Data excerpts:
________________

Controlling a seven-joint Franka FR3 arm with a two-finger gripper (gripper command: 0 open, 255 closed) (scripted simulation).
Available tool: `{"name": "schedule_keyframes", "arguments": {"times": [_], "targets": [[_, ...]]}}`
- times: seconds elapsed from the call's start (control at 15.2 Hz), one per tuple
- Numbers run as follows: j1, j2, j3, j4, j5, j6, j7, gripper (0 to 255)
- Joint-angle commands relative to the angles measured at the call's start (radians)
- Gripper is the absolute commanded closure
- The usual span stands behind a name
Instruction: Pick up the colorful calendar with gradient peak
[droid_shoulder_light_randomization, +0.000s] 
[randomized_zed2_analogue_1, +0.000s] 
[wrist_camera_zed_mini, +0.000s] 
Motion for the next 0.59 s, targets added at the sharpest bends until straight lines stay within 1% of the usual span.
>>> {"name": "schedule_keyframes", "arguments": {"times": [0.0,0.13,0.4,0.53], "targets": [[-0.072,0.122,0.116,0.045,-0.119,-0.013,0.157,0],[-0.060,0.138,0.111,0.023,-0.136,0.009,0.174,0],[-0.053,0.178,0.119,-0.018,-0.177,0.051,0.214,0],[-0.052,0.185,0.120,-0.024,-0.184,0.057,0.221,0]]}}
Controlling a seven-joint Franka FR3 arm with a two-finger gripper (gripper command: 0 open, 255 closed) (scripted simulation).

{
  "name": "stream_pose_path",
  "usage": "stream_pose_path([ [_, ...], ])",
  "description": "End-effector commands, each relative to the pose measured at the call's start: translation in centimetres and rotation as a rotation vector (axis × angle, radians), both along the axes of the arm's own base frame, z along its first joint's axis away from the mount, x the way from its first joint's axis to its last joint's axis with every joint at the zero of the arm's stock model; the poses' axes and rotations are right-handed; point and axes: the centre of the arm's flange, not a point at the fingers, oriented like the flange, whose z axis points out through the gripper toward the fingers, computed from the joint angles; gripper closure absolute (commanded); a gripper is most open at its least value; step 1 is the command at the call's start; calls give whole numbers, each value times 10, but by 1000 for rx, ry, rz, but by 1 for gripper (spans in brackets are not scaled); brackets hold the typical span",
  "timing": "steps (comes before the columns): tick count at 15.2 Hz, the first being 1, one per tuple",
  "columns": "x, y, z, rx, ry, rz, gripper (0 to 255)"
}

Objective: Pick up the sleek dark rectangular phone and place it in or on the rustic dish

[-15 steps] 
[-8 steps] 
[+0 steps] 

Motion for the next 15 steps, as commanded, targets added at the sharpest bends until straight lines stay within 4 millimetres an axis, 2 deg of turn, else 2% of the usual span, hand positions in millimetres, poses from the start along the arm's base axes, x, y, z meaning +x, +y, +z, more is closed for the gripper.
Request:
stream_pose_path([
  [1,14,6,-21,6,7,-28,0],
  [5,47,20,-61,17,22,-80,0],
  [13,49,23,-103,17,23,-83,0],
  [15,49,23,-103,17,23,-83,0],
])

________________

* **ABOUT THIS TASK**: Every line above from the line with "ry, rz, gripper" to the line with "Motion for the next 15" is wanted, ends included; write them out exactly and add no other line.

* **EXERCISE RESULT**:
  "columns": "x, y, z, rx, ry, rz, gripper (0 to 255)"
}

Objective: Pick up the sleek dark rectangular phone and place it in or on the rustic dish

[-15 steps] 
[-8 steps] 
[+0 steps] 

Motion for the next 15 steps, as commanded, targets added at the sharpest bends until straight lines stay within 4 millimetres an axis, 2 deg of turn, else 2% of the usual span, hand positions in millimetres, poses from the start along the arm's base axes, x, y, z meaning +x, +y, +z, more is closed for the gripper.

The response to the exercise is now finished.